I’ve confirmed this on a few test builds. Also noticed that the log file /var/log/fail2ban.log is empty, but there seems to be some fail2ban stuff being logged to /var/log/messages (haven’t had time to dig much further.)

I reported the issue here:

https://issues.freepbx.org/browse/FREEPBX-15440

alenguav · August 26, 2017, 7:53pm

I checked the above link and according to the conversations it seems that the issue remains, so I was wondering what alternatives do we have for blocking offensive IPs?

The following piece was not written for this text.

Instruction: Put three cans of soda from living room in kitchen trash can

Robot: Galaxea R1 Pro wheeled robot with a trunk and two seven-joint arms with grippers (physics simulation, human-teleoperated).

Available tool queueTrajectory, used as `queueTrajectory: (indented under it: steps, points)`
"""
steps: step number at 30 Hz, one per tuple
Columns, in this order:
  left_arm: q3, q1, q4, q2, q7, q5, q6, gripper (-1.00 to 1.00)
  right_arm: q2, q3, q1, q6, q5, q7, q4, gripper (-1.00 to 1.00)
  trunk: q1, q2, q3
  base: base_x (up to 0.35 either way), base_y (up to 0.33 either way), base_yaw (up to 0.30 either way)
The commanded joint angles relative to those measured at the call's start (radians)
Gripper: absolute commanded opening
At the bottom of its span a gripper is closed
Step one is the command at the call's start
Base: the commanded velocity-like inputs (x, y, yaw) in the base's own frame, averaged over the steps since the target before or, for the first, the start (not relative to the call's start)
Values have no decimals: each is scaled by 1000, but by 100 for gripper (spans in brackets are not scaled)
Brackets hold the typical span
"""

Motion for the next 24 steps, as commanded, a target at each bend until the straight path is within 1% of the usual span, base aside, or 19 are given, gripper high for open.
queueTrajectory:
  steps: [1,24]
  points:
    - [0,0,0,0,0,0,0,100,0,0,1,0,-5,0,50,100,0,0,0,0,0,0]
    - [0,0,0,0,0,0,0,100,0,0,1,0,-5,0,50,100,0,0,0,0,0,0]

tonyclewis · August 26, 2017, 9:58pm

You have to wait for the ticket to be resolved. If you install your own fail2ban not ours than you can’t manage it from the GUI.

waldrondigital · September 12, 2017, 10:29pm

Any status update on this? I too have a client with a new 14 install from ISO and fail2ban is doing nothing. I happened to notice this when I was in the asterisk console and saw 1000s of registration requests from the outside from an offending IP.

It first reported zero jails, then I reloaded and I have 7 jails. Still seems not to be blocking like it should. My FreePBX 13 installs all do this without issue.